A keto cheat day is a bad idea. In fact, I think cheating on a keto diet opens up much bigger problems than cheating on any other type of diet. I posted a blog covering a study indicating as much earlier this week and the keto police arrested me. Check that out here.
Apparently, since the higher fat diet was 30% fat, this study has absolutely nothing to do with keto. The most frequent comments were that my conclusions didn’t represent the data. Keto is different than a higher fat diet with 30% carbohydrates. I asked how, and got no answers.
The reasons I received no answers is that a keto diet isn’t different. My conclusions are fully supported by the data. And in this blog I’ll lay out the rest of the data showing why.

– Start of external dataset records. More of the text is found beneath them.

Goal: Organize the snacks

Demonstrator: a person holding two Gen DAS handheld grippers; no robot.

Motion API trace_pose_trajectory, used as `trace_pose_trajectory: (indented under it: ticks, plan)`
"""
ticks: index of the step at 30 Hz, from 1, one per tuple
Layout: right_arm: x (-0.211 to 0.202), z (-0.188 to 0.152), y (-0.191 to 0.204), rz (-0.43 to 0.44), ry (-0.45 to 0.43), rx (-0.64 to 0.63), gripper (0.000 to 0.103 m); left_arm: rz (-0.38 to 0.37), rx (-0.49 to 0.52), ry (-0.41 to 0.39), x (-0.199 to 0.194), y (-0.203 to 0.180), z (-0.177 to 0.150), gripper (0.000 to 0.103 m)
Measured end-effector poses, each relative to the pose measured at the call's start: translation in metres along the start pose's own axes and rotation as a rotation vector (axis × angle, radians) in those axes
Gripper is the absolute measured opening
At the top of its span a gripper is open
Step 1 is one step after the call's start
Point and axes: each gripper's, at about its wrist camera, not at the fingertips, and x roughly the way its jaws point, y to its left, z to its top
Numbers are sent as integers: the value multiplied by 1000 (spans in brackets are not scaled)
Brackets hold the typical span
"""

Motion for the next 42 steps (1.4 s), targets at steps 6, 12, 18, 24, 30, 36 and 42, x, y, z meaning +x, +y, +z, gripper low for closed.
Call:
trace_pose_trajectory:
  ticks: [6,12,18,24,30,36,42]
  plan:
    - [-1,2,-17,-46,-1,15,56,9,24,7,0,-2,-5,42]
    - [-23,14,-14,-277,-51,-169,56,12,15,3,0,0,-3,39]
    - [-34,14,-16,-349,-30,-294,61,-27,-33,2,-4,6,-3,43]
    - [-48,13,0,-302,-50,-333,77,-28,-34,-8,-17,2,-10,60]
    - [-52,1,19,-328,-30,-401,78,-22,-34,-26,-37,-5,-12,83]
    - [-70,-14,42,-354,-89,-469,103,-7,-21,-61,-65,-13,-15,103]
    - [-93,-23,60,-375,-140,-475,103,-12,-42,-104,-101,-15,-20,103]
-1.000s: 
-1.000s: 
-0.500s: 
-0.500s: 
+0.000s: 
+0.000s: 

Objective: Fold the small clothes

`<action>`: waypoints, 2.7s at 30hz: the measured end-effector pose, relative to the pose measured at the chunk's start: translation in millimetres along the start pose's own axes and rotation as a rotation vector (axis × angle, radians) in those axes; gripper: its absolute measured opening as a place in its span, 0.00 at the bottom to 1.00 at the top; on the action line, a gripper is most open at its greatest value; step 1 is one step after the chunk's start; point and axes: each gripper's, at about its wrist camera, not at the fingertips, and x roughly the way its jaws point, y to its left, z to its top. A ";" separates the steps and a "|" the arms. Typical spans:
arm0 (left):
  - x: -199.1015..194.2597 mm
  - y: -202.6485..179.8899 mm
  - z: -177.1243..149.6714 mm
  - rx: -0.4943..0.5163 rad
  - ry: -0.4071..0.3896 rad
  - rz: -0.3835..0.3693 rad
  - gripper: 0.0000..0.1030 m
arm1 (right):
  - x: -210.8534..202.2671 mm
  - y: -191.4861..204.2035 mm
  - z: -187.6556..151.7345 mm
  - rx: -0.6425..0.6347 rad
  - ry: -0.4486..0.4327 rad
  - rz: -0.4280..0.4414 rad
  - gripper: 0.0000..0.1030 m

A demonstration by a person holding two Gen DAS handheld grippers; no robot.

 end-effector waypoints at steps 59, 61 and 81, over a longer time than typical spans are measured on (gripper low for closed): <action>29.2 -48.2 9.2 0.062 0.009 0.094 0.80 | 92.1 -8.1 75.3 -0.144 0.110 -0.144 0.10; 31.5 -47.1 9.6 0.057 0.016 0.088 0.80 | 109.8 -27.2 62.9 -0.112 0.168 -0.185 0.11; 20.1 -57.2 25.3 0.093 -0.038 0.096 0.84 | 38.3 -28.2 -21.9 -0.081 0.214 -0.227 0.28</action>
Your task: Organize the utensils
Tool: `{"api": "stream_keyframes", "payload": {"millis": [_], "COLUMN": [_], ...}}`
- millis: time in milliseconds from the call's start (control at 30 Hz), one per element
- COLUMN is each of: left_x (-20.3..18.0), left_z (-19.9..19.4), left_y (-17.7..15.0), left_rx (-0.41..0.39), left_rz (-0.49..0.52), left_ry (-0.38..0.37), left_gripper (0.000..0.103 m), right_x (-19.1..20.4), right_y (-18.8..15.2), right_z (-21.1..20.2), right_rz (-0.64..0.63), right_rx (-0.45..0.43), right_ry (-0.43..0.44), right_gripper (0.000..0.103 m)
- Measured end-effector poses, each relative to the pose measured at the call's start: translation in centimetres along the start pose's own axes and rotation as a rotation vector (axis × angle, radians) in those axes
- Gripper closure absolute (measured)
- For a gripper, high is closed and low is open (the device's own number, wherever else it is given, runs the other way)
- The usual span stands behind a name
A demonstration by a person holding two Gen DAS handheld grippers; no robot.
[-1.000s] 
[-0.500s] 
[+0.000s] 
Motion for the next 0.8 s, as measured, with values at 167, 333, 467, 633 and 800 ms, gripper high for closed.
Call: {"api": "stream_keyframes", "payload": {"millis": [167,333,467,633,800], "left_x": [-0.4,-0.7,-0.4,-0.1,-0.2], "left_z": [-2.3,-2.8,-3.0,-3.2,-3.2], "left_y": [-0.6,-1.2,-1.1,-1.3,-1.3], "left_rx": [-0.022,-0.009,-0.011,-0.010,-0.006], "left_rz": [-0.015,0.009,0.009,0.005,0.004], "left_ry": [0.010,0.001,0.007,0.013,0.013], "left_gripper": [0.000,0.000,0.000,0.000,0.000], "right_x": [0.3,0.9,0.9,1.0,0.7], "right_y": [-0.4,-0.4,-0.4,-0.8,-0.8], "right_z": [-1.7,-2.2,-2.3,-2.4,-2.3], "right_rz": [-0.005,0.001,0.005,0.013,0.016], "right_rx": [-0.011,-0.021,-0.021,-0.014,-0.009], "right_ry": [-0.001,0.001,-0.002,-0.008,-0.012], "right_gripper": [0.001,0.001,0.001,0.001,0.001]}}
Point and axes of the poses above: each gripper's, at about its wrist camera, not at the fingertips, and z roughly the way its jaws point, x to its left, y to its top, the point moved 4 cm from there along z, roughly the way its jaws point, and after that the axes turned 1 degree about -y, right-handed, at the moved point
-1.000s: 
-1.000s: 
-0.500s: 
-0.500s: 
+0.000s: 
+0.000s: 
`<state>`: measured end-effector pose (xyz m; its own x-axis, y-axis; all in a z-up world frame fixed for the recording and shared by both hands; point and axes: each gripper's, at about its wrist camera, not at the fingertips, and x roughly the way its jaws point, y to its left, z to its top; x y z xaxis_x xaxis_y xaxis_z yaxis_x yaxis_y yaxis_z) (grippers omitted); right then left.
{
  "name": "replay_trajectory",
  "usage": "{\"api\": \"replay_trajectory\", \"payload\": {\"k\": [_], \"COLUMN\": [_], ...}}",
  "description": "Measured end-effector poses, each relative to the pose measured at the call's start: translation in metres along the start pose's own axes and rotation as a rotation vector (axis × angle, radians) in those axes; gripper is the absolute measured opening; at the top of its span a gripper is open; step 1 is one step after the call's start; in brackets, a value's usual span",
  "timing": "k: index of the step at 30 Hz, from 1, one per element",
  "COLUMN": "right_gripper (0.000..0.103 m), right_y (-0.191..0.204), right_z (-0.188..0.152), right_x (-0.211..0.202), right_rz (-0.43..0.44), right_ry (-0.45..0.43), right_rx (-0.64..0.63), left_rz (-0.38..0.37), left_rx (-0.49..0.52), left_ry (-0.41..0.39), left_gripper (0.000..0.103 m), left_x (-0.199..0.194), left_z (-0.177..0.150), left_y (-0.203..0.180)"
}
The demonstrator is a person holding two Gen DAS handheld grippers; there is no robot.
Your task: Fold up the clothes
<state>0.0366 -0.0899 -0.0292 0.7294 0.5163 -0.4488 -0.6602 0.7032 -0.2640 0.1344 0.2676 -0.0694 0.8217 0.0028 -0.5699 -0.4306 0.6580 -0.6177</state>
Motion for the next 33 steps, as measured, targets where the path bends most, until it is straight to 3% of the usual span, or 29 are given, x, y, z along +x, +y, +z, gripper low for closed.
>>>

Before we get to that, I’ll briefly summarize the data in the blog above. Researchers found that 5 days of eating a weight maintenance diet high in fat(55% fat, 30% carb, 15% fat) doubled fasting LPS/endotoxin. But, this was despite no increase in “leaky gut”
Thus, the theory is that increasing the amount of LPS in the gut increases passive absorption in to the blood. That’s the essence of the study.
Is keto any different?
We know for a fact that eating a keto diet changes the microbiome, and in short time. But does it increase the amount of LPS in the gut? The answer to that is a resounding YES! A review in Nutrients provides an excellent graphic illustrating what happens to the microbiome during a keto diet.
It’s important to point out that the 2 primary phyla of bacteria in the human gut are Firmicutes and Bacteroidetes. Different diet components alter the Firmicutes:Bacteroidetes ratio. A keto diet increases Bacteroidetes.
Another review on the effects of a keto diet on the microbiome elaborates on the human data.
A study in children with refractory epilepsy after a week of KD showed a reduction in richness of gut microbiota, also revealing an increment in Bacteroidetes… At genus level, Bacteroides, Bifidobacterium, and Prevotella resulted increased after KD…
In another study, in children affected by refractory epilepsy, after 6 months of treatment with KD, the fecal microbiota profiles showed lower diversity after KD therapy and revealed significantly decreased abundance of Firmicutes and increased levels of Bacteroidetes…
So why is the increase in Bacteroidetes a concern in a keto diet? To quote another study…
Bacteroidetes bacteria are the main contributors to LPS biosynthesis in the human gut microbiome.
Looking at the data, it’s pretty clear that a keto diet increases Bacteroidetes and increases LPS in the gut. So a keto diet creates the effect described by the authors of the high-fat study mentioned above.
Keto cheat day: Just say no
To be clear, I don’t think there’s data to say a keto diet is bad. In fact, it’s clear that people who lose weight on a keto diet improve their health tremendously.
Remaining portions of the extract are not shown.